El poder mesiánico y fundamentalista

El poder mesiánico y fundamentalista

HAMLET HERMANN
Desde el púlpito con cristales blindados, el enviado de Dios dijo que estaba dispuesto a dar todo lo que tenía a su disposición para llevar la libertad a los oprimidos del mundo. El rol de Estados Unidos sería ayudar a otros a encontrar voz propia y hacer su propio camino, añadió el Emisario divino (siempre que beneficie, como es de suponer, a los capitales norteamericanos, dicen muchos otros). Nunca un Presidente norteamericano había puesto tanto énfasis en los asuntos de política exterior desde que John F. Kennedy pronunciara su memorable discurso de toma de posesión en 1961. Por cierto la palabra «libertad» apareció no menos de 42 veces en una alocución que apenas duró veinte minutos.

Lo que no se oyó en momento alguno fue a qué libertad se refería el Mesías, si a la que aspiran las minorías étnicas en territorio norteamericano o a la supresión de ésta que sufre el Irak ocupado por tropas de Estados Unidos. Las definiciones brillaron por su ausencia y muchos quedaron con la idea de que la libertad que se aspiraba era la de la impunidad de las grandes empresas como Enron, Worldcom y Halliburton.

Sin embargo, todo el brillante y seguro lenguaje del Mesías no podía ocultar el hecho de que Estados Unidos está dividido política y culturalmente, así como aislado del mundo exterior, como pocas veces en su historia moderna. Sólo al final de su discurso pidió unidad interior y lo hizo de la forma más superficial que pudiera imaginarse. Según la más reciente encuesta de CBS News/ The New York Times difundida la pasada semana, Bush tiene un nivel de aprobación de sólo 49 por ciento. Este es un nivel más bajo que el 51 por ciento de Richard Nixon al comienzo de su segundo período en 1973 cuando el escándalo Watergate ya empezaba a florecer. Asimismo es mucho más bajo que el 60 por ciento de Bill Clinton, que el 62 por ciento de Ronald Reagan y que el 73 por ciento de Dwight Eisenhower al inicio de sus respectivos segundos mandatos. El politólogo John Mueller declaró al periódico Los Angeles Times que «el apoyo para esta guerra contra Irak es inferior ahora al que tuvo la agresión en Vietnam durante la ofensiva del Tet en 1968».

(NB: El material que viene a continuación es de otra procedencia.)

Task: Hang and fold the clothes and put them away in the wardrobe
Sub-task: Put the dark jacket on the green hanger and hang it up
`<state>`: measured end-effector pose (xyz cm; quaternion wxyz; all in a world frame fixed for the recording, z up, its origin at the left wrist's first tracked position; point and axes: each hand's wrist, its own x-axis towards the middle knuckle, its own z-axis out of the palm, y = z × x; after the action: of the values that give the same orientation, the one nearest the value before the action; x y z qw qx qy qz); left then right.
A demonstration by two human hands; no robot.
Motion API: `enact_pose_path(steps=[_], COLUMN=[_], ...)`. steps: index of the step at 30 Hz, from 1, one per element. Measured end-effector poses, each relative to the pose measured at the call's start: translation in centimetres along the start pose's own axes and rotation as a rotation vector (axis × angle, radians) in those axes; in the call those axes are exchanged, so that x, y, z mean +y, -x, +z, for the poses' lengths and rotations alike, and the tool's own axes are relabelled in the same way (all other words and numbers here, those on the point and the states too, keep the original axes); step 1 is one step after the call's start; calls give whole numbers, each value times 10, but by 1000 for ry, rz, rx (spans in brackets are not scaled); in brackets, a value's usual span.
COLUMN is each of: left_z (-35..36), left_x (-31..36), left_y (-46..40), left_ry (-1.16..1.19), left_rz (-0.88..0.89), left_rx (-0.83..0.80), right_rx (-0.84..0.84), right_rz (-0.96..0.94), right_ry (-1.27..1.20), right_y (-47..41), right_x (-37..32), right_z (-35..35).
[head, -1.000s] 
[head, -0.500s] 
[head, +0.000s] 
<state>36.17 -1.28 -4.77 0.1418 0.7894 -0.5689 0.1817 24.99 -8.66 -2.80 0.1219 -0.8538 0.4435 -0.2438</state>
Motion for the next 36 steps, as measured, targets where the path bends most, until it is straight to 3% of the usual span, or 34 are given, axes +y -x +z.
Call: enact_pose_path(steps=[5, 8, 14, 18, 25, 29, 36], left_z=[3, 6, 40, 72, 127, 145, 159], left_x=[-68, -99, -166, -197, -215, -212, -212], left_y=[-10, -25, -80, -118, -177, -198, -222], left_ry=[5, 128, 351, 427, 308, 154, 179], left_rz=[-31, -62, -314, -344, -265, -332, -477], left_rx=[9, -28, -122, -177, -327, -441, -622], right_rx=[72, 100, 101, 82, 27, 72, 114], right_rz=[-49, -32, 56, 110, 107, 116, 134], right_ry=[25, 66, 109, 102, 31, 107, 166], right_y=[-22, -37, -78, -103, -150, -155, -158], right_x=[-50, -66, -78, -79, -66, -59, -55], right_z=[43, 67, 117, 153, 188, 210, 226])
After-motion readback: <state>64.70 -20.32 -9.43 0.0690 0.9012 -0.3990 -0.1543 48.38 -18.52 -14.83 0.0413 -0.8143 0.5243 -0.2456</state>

La encuesta también registra el dato paradójico de que Bush fue reelecto a pesar de que la mayoría, un 56 por ciento, opina que el país avanza en dirección equivocada. No sólo eso, sino que un porcentaje mayoritario opina que su presidencia dividirá aún más al país. Del otro lado del mundo, seis de cada 10 ciudadanos encuestados en 22 países consideran que la reelección de George W. Bush es algo «negativo para la paz y la seguridad mundial», según se desprende de un sondeo realizado por Globoescan/Sigma Dos para 19 medios de comunicación europeos. En conjunto, en estos 22 países se valora «peor» a la sociedad estadounidense tras la victoria republicana de noviembre y el porcentaje de personas que desaprueba la presencia militar en Irak alcanza el 66 por ciento.»

Los tambores de la guerra siguen sonando desde Washington. Nada se ha dicho que permitiera suponer que la Casa Blanca va a cambiar su política agresiva. Tampoco se ha referido el Mesías a la crisis económica de Estados Unidos y al déficit fiscal que los ahoga. La suntuosidad y el despilfarro de la ceremonia de toma de posesión son una muestra de que están borrachos de poder y que la arrogancia los ciega. No se puede negar el derecho del presidente Bush a celebrar su reelección ni a la forma como administra la economía de su país. Pero hay casos en que no se pueden hacer esas dos cosas al mismo tiempo: una costosa guerra en Irak y el despilfarro en una economía en crisis. Eso es algo tan indebido como beber alcohol y manejar al mismo tiempo. No hacen una buena mezcla y el presidente George W. Bush sabe bien lo que eso significa por haberlo practicado habitualmente. Este manejo de dos graves crisis a la vez solo puede terminar en un aparatoso accidente político en el que habría pocos sobrevivientes. Tanto rechazo y tanto desatino pone a cualquiera a pensar en el intento de «impeachment» a Richard M. Nixon y a especular sobre la posibilidad de que alguien que no fuera George W. Bush tuviera que finalizar este accidentado mandato presidencial.